WHAT THE TASK ASKS:
Return the data that follows, keeping every word and mark unchanged.

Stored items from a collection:
((
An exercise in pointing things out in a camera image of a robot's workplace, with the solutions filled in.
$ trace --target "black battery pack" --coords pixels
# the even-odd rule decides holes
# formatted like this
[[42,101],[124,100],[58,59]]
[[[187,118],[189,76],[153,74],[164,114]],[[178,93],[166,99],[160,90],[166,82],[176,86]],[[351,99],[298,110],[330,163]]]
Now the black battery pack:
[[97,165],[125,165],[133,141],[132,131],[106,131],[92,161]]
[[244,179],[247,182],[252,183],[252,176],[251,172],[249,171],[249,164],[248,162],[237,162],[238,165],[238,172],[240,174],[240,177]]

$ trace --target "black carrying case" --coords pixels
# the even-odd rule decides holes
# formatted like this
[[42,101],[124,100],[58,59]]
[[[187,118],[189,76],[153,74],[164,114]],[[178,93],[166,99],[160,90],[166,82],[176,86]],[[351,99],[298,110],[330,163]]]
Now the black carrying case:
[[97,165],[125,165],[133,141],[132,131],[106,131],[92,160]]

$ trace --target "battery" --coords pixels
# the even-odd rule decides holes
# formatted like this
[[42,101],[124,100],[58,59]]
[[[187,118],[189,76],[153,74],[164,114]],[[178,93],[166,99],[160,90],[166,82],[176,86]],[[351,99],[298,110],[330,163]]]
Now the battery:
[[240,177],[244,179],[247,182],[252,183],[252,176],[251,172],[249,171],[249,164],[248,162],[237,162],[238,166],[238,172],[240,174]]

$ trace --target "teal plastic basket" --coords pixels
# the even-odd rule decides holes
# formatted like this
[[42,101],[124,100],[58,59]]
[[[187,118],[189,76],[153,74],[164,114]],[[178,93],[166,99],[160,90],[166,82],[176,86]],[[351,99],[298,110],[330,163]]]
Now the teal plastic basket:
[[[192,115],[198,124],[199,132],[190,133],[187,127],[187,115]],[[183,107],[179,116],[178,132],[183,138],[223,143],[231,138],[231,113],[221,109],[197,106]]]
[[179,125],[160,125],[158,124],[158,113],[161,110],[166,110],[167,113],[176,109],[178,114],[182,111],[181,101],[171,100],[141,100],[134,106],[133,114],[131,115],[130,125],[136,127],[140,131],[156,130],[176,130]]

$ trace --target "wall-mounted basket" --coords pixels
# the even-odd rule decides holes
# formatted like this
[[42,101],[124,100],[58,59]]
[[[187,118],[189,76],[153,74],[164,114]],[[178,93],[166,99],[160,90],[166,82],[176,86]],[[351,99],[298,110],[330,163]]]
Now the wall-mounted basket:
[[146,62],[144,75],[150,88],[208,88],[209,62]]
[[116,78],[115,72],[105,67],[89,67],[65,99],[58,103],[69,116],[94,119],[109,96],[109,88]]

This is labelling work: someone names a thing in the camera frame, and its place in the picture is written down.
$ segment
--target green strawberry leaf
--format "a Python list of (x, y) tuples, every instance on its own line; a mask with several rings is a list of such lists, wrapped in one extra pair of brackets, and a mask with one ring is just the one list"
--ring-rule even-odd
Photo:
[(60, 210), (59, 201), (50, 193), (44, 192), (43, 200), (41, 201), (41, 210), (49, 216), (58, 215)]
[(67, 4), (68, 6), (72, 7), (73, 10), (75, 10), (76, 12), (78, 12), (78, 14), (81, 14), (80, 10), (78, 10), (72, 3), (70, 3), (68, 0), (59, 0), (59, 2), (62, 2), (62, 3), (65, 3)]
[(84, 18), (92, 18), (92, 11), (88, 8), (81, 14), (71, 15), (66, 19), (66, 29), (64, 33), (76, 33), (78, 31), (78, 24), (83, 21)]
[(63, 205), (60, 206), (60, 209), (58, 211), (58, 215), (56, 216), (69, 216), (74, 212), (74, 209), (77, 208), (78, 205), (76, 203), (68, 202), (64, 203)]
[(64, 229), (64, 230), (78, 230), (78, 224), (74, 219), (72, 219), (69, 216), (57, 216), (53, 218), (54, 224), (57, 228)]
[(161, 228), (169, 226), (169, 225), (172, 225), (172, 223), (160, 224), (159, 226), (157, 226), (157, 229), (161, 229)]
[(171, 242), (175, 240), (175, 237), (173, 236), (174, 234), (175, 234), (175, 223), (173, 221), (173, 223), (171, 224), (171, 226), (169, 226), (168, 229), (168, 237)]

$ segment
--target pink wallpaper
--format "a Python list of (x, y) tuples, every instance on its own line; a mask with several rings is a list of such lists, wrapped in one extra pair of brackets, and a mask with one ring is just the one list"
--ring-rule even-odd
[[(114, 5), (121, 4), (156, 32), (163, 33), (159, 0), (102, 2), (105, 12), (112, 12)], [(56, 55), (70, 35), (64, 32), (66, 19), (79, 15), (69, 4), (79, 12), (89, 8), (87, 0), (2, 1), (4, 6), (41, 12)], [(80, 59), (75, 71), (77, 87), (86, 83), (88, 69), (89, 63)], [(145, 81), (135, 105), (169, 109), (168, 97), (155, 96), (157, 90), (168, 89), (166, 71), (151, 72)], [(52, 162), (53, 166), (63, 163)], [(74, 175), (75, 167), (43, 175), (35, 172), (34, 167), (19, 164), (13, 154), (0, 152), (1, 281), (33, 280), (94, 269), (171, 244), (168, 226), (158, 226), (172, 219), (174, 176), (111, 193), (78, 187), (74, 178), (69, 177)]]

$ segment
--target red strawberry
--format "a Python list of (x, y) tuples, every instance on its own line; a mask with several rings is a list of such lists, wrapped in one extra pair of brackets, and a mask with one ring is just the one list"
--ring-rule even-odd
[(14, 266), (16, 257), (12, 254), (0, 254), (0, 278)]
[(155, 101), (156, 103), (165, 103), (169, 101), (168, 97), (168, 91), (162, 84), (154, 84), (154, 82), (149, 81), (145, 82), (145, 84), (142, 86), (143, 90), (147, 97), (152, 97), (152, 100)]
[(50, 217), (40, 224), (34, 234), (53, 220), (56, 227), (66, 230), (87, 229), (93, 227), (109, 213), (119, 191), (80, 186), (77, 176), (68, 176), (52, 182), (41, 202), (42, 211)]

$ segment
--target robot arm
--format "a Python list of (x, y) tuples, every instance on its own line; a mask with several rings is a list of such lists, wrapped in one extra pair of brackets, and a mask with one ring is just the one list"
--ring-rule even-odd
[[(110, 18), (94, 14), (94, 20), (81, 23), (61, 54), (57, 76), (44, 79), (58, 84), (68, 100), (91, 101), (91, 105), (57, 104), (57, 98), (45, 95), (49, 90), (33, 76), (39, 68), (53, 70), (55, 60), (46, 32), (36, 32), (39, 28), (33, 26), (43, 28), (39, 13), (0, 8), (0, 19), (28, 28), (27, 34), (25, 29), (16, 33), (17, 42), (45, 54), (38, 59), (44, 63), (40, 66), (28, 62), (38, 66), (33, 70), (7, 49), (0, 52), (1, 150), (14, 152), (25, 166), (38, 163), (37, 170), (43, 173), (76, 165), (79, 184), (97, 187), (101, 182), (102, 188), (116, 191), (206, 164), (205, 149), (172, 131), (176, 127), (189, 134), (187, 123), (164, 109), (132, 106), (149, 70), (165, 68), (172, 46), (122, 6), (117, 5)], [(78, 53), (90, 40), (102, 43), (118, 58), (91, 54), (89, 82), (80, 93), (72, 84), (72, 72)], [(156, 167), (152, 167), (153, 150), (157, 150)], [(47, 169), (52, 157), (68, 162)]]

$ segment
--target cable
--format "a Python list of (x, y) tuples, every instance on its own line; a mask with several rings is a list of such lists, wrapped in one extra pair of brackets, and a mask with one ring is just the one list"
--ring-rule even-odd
))
WRITTEN SOLUTION:
An exercise in pointing things out in a camera image of a robot's workplace, with the solutions filled in.
$ trace --target "black battery pack" --coords pixels
# the even-odd rule decides holes
# formatted like this
[[42,101],[124,100],[58,59]]
[[[187,118],[189,76],[153,74],[164,114]],[[178,93],[166,99],[160,90],[166,82],[176,86]],[[351,99],[298,110],[330,163]]]
Now the black battery pack:
[[97,165],[125,165],[133,141],[132,131],[106,131],[92,161]]
[[244,179],[247,182],[252,183],[252,176],[251,172],[249,171],[249,164],[248,162],[237,162],[238,165],[238,172],[240,174],[240,177]]

$ trace --target "black carrying case" --coords pixels
# the even-odd rule decides holes
# formatted like this
[[42,101],[124,100],[58,59]]
[[[187,118],[189,76],[153,74],[164,114]],[[178,93],[166,99],[160,90],[166,82],[176,86]],[[351,99],[298,110],[330,163]]]
Now the black carrying case:
[[97,165],[125,165],[133,141],[132,131],[106,131],[92,160]]

$ trace --target "battery" --coords pixels
# the even-odd rule decides holes
# formatted like this
[[42,101],[124,100],[58,59]]
[[[187,118],[189,76],[153,74],[164,114]],[[178,93],[166,99],[160,90],[166,82],[176,86]],[[351,99],[298,110],[330,163]]]
Now the battery:
[[240,177],[244,179],[247,182],[252,183],[252,176],[251,172],[249,171],[249,164],[248,162],[237,162],[238,166],[238,172],[240,174]]

$ trace --target "teal plastic basket" --coords pixels
# the even-odd rule decides holes
# formatted like this
[[42,101],[124,100],[58,59]]
[[[187,118],[189,76],[153,74],[164,114]],[[178,93],[166,99],[160,90],[166,82],[176,86]],[[351,99],[298,110],[330,163]]]
Now the teal plastic basket:
[[[192,115],[198,124],[199,132],[190,133],[187,127],[187,115]],[[183,107],[179,116],[178,132],[183,138],[223,143],[231,138],[231,113],[221,109],[197,106]]]
[[179,125],[160,125],[158,124],[158,113],[161,110],[166,110],[167,113],[176,109],[178,114],[182,111],[181,101],[171,100],[141,100],[134,106],[133,114],[131,115],[130,125],[136,127],[140,131],[156,130],[176,130]]

$ trace --target "wall-mounted basket" --coords pixels
# the even-odd rule decides holes
# formatted like this
[[42,101],[124,100],[58,59]]
[[[187,118],[189,76],[153,74],[164,114]],[[178,93],[166,99],[160,90],[166,82],[176,86]],[[351,99],[298,110],[330,163]]]
Now the wall-mounted basket:
[[146,62],[144,75],[150,88],[208,88],[209,62]]
[[116,78],[115,72],[105,67],[89,67],[65,99],[58,103],[69,116],[94,119],[109,96],[109,88]]

This is labelling work: someone names a thing in the camera frame, and its place in the picture is written down.
$ segment
--target green strawberry leaf
--format "a Python list of (x, y) tuples, every instance on its own line; a mask with several rings is a list of such lists, wrapped in one extra pair of brackets, and a mask with one ring is just the one list"
--ring-rule even-odd
Photo:
[(60, 210), (59, 201), (50, 193), (44, 192), (43, 200), (41, 201), (41, 210), (49, 216), (58, 215)]
[(67, 4), (68, 6), (72, 7), (73, 10), (75, 10), (76, 12), (78, 12), (78, 14), (81, 14), (80, 10), (78, 10), (72, 3), (70, 3), (68, 0), (59, 0), (59, 2), (62, 2), (62, 3), (65, 3)]
[(84, 18), (92, 18), (92, 11), (88, 8), (81, 14), (71, 15), (66, 19), (66, 29), (64, 33), (76, 33), (78, 31), (78, 24), (83, 21)]
[(63, 205), (60, 206), (60, 209), (58, 211), (58, 215), (56, 216), (69, 216), (74, 212), (74, 209), (77, 208), (78, 205), (76, 203), (68, 202), (64, 203)]
[(64, 229), (64, 230), (78, 230), (78, 224), (74, 219), (72, 219), (69, 216), (57, 216), (53, 218), (54, 224), (57, 228)]
[(161, 228), (169, 226), (169, 225), (172, 225), (172, 223), (160, 224), (159, 226), (157, 226), (157, 229), (161, 229)]
[(171, 242), (175, 240), (175, 237), (173, 236), (174, 234), (175, 234), (175, 223), (173, 221), (173, 223), (171, 224), (171, 226), (169, 226), (168, 229), (168, 237)]

$ segment
--target pink wallpaper
--format "a Python list of (x, y) tuples, every instance on its own line; a mask with several rings is a list of such lists, wrapped in one extra pair of brackets, and a mask with one ring is just the one list"
--ring-rule even-odd
[[(114, 5), (121, 4), (156, 32), (163, 33), (159, 0), (102, 2), (105, 12), (112, 12)], [(56, 55), (70, 35), (64, 32), (66, 19), (79, 15), (69, 4), (79, 12), (89, 8), (87, 0), (2, 1), (4, 6), (41, 12)], [(80, 59), (75, 71), (77, 87), (86, 83), (88, 69), (89, 63)], [(145, 81), (135, 105), (169, 109), (168, 97), (155, 96), (157, 90), (168, 89), (166, 71), (151, 72)], [(52, 162), (53, 166), (63, 163)], [(74, 175), (75, 167), (43, 175), (35, 172), (34, 167), (19, 164), (13, 154), (0, 152), (1, 281), (33, 280), (94, 269), (171, 244), (168, 226), (158, 226), (172, 219), (174, 176), (111, 193), (78, 187), (74, 178), (69, 177)]]

$ segment
--target red strawberry
--format "a Python list of (x, y) tuples, every instance on its own line; a mask with several rings is a list of such lists, wrapped in one extra pair of brackets, and a mask with one ring is just the one list"
--ring-rule even-odd
[(14, 266), (16, 257), (12, 254), (0, 254), (0, 278)]
[(155, 101), (156, 103), (165, 103), (169, 101), (168, 97), (168, 91), (162, 84), (154, 84), (154, 82), (149, 81), (145, 82), (145, 84), (142, 86), (143, 90), (147, 97), (152, 97), (152, 100)]
[(50, 217), (40, 224), (34, 234), (53, 220), (56, 227), (66, 230), (87, 229), (93, 227), (109, 213), (119, 191), (80, 186), (77, 176), (68, 176), (52, 182), (41, 202), (42, 211)]

$ segment
--target robot arm
--format "a Python list of (x, y) tuples, every instance on its own line; a mask with several rings is a list of such lists, wrapped in one extra pair of brackets, and a mask with one ring is just the one list"
--ring-rule even-odd
[[(110, 18), (94, 14), (94, 20), (81, 23), (61, 54), (57, 76), (44, 79), (58, 84), (68, 100), (91, 101), (91, 105), (57, 104), (57, 98), (45, 95), (49, 90), (33, 76), (39, 68), (53, 70), (55, 60), (46, 32), (36, 32), (39, 28), (33, 26), (43, 28), (39, 13), (0, 8), (0, 19), (28, 28), (27, 34), (25, 29), (16, 33), (17, 42), (45, 54), (38, 59), (44, 63), (40, 66), (28, 62), (38, 66), (33, 70), (7, 49), (0, 52), (1, 150), (14, 152), (25, 166), (38, 163), (37, 170), (43, 173), (76, 165), (79, 184), (97, 187), (101, 182), (102, 188), (116, 191), (206, 164), (205, 149), (172, 131), (176, 127), (189, 134), (187, 123), (164, 109), (132, 106), (149, 70), (165, 68), (172, 46), (122, 6), (117, 5)], [(78, 53), (90, 40), (102, 43), (118, 58), (91, 54), (89, 82), (80, 93), (72, 84), (72, 72)], [(156, 167), (152, 167), (153, 150), (157, 150)], [(47, 169), (52, 157), (68, 162)]]

$ segment
--target cable
--format "a Python list of (x, y) tuples, every instance on its own line; a mask with several rings is a list of such lists, wrapped in one extra pair of brackets, and a mask with one ring is just the one list"
--ring-rule even-odd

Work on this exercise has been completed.